ACTIVITY - Your response should be the complete listing, copied exactly.

DATA -
┄┄┄┄┄┄
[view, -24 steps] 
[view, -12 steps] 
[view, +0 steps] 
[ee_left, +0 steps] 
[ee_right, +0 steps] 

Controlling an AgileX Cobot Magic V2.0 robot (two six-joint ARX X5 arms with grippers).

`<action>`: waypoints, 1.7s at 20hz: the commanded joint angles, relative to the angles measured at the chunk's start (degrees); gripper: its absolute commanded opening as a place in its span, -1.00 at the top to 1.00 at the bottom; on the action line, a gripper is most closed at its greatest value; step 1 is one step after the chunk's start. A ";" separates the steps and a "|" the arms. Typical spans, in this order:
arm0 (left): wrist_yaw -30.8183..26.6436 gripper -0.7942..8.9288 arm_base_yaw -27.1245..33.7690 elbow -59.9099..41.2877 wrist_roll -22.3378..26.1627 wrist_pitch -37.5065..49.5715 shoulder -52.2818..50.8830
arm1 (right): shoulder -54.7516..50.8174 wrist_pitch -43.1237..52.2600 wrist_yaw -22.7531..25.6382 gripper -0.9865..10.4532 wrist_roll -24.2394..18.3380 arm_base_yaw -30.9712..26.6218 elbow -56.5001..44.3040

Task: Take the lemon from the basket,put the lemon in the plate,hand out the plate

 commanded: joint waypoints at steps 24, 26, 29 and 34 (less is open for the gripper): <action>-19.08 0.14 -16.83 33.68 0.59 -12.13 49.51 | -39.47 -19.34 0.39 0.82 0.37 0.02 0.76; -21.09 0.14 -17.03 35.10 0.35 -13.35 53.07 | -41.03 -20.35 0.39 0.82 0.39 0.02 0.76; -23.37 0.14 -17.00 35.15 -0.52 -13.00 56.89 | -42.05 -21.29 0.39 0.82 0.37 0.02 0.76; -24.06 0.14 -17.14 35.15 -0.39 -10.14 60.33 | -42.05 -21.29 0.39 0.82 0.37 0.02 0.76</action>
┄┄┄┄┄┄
ANSWER FOR THIS EXERCISE -
[view, -24 steps] 
[view, -12 steps] 
[view, +0 steps] 
[ee_left, +0 steps] 
[ee_right, +0 steps] 

Controlling an AgileX Cobot Magic V2.0 robot (two six-joint ARX X5 arms with grippers).

`<action>`: waypoints, 1.7s at 20hz: the commanded joint angles, relative to the angles measured at the chunk's start (degrees); gripper: its absolute commanded opening as a place in its span, -1.00 at the top to 1.00 at the bottom; on the action line, a gripper is most closed at its greatest value; step 1 is one step after the chunk's start. A ";" separates the steps and a "|" the arms. Typical spans, in this order:
arm0 (left): wrist_yaw -30.8183..26.6436 gripper -0.7942..8.9288 arm_base_yaw -27.1245..33.7690 elbow -59.9099..41.2877 wrist_roll -22.3378..26.1627 wrist_pitch -37.5065..49.5715 shoulder -52.2818..50.8830
arm1 (right): shoulder -54.7516..50.8174 wrist_pitch -43.1237..52.2600 wrist_yaw -22.7531..25.6382 gripper -0.9865..10.4532 wrist_roll -24.2394..18.3380 arm_base_yaw -30.9712..26.6218 elbow -56.5001..44.3040

Task: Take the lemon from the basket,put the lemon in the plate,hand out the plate

 commanded: joint waypoints at steps 24, 26, 29 and 34 (less is open for the gripper): <action>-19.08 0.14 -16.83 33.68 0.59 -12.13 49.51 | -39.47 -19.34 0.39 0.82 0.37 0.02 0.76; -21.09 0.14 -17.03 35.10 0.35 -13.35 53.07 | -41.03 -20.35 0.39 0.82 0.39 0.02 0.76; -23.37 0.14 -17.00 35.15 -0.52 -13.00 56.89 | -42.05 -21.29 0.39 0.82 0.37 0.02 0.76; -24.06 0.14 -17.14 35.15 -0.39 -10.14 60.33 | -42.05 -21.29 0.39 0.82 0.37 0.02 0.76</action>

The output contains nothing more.